AT rarish intervals comes my Soul to visit me.

My Soul is light sheer Being.

My Soul is like a young most beautiful girl marked and worn by long cycles of time but not anyway aged. She comes dressed in something like gray-white de-soie muslin or fine-grained crêpe silk, a loose-belted frock reaching to her ankles.

My Soul is unmoved by the world and the flesh and their feeling, as befits a Soul. She looks on me with a chill faëry-ish contempt, as also befits a Soul. The quality of her contempt is of weary understanding and is like a caress.

In the dusk of yesterday came my Soul to visit me—a dusk of a deep beauty. The last glow of the sun lay along the earth, and all was gentian blue.

I leaned against my window-pane watching it, and beside me sat her Presence. Her Presence makes me feel wonderfully gifted: it is mine, this Soul all Golden-Silk and Silken-Gold!

We talk on many topics, of many things: I in worldly nervous ignorance and with a wishfulness to reach and compass and know: the Soul with poise and surety of attitude, a wearied patience and the chill sweet contempt.

She answers me from her cool old tranquil viewpoint, which is near me yet remote.

We talked last of some bygone persons I have been, some shapes she wore.

Said the Soul: 'Early in the sixteenth century you were a ragged Russian peasant girl living in ignorance and filth in a hut by a swamp-edge. You had parents both of whom beat your body black-and-blue from your babyhood. And at eighteen you were a coarsened hardy wench tending a drove of pigs and goats on the sunny steppe. I was there with you as presently as now—as sentient, as perceptive. But it is a question whether you or the little beasts you drove were the more beastly stupid. You and they were equal in outer quality, equal in uncleanliness, equally covered with vermin.'

I have no ghost-memory of that time, but as the Soul told of it a nascent feeling came on me, as if some part of my Mind felt its way back to that. I warmed to the thought of the Peasant Girl. I was quiescent to her filth and ignorance.

Said I: 'Was she brave and fairly honest?'

Said the Soul: 'You were a ready liar—you lied your way out of many a beating. But you were brave enough. You faced the roughnesses of your life uncringing, and you died game.'

Said I: 'How did I die?'

Said the Soul: 'You were run neatly through the body by the short sword of a soldier whose lust-desire you had had the hardihood to refuse—and I fled away upon the instant.'

Said I: 'I half-knew it—she died a violent death. You—were you glad to be quit of her filthy flesh, her surroundings, her ignorance?'

Said the soul: 'Glad? Such things mean nothing to me. Your body, be it sweet or foul, has no bearing on my long journey. Motives—motif—back of your human acts make me glad or sorry at leaving you.'

Said I: 'Tell me about a time when I seemed someway fine, humanly fine.'

Said the Soul: 'In London, near the end of the seventeenth century, before and during the period of the Gordon Riots, you lived in a way of peace.

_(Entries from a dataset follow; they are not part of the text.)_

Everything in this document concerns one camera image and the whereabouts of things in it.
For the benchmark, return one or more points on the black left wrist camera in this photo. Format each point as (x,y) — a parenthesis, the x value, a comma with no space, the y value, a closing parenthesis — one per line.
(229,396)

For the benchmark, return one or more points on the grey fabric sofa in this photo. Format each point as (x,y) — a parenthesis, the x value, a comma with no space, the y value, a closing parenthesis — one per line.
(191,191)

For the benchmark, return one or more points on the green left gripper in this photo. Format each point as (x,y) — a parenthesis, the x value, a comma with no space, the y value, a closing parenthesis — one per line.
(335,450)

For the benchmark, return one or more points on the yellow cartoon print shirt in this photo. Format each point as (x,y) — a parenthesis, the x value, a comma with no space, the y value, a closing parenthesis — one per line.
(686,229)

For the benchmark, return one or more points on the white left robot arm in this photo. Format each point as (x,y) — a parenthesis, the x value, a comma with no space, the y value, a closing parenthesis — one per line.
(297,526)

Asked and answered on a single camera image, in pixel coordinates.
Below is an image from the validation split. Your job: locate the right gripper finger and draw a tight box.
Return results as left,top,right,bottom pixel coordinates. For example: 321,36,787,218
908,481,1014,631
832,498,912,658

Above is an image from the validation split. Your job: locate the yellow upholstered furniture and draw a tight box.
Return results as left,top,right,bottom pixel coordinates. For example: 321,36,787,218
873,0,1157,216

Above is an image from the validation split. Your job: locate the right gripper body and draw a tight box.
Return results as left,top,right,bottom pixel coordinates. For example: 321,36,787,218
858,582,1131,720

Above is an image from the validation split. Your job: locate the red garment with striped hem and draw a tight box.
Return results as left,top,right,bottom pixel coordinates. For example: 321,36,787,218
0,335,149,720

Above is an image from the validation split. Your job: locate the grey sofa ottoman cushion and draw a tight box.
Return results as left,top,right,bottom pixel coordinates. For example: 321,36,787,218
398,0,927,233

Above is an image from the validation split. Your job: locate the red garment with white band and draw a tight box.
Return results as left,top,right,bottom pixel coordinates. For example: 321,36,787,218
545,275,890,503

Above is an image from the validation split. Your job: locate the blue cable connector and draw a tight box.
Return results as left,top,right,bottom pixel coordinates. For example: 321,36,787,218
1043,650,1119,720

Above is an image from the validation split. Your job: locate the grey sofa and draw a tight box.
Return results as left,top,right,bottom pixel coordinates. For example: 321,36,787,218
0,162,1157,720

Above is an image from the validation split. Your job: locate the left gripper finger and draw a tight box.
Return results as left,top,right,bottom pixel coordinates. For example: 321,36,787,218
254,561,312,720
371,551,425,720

From when you were fourteen until you were twenty-nine you lived alone with your little lame half-sister whom you cared for very devotedly, very tenderly.'

My little half-sister— Until the Soul spoke of her there was no vision, no image like her. Then something of me remembered.

Said I: 'What was she like? Who were our parents?'

Said the Soul: 'Your mother died at your birth, hers at her birth. Your father was hanged at Tyburn for forgery. The sister was pale, large-eyed, long-haired, crippled from a dislocated shoulder and hip. When you were twenty-five she was eleven, a beautiful frail child. You lived in two rooms above a linen-draper's and you supported the two of you by weaving and calendering cloths for the shop-keeper, and by illuminating missals and manuscripts when you could get that work. For a very poor wage, but living was cheap. All the time you took zealous care of your sister. Your heart was bound up in her—you adored her.'

Said I: 'I know that. Tell me what we did—how we lived—how we loved each other.'

Said the Soul: 'In the summer evenings you often walked out along quiet London streets—the sister sometimes with a crutch and your arm about her, sometimes in a rolling chair, whilst you walked beside her pushing it. Your father had educated you in an erratic fashion. You had a deal of desultory knowledge—what is called knowledge—and you educated the young sister in the same manner. Often it was of the poets—Latin, English, Italian, and of histories and sciences and arts—what odd comprehensive bits you knew—that you two talked as you sauntered in the bright late English sunlight. Or you talked of the little details of your joint life. Sometimes you sat together—you holding her close in your arms—by a window in your darkening front room, and watched the children at play in the common opposite, and conversed and were quietly happy. You were maternal and the child was a mature old-fashioned yet childish innocent child.'

My little sister—sweet—long gone— Would that I had her now!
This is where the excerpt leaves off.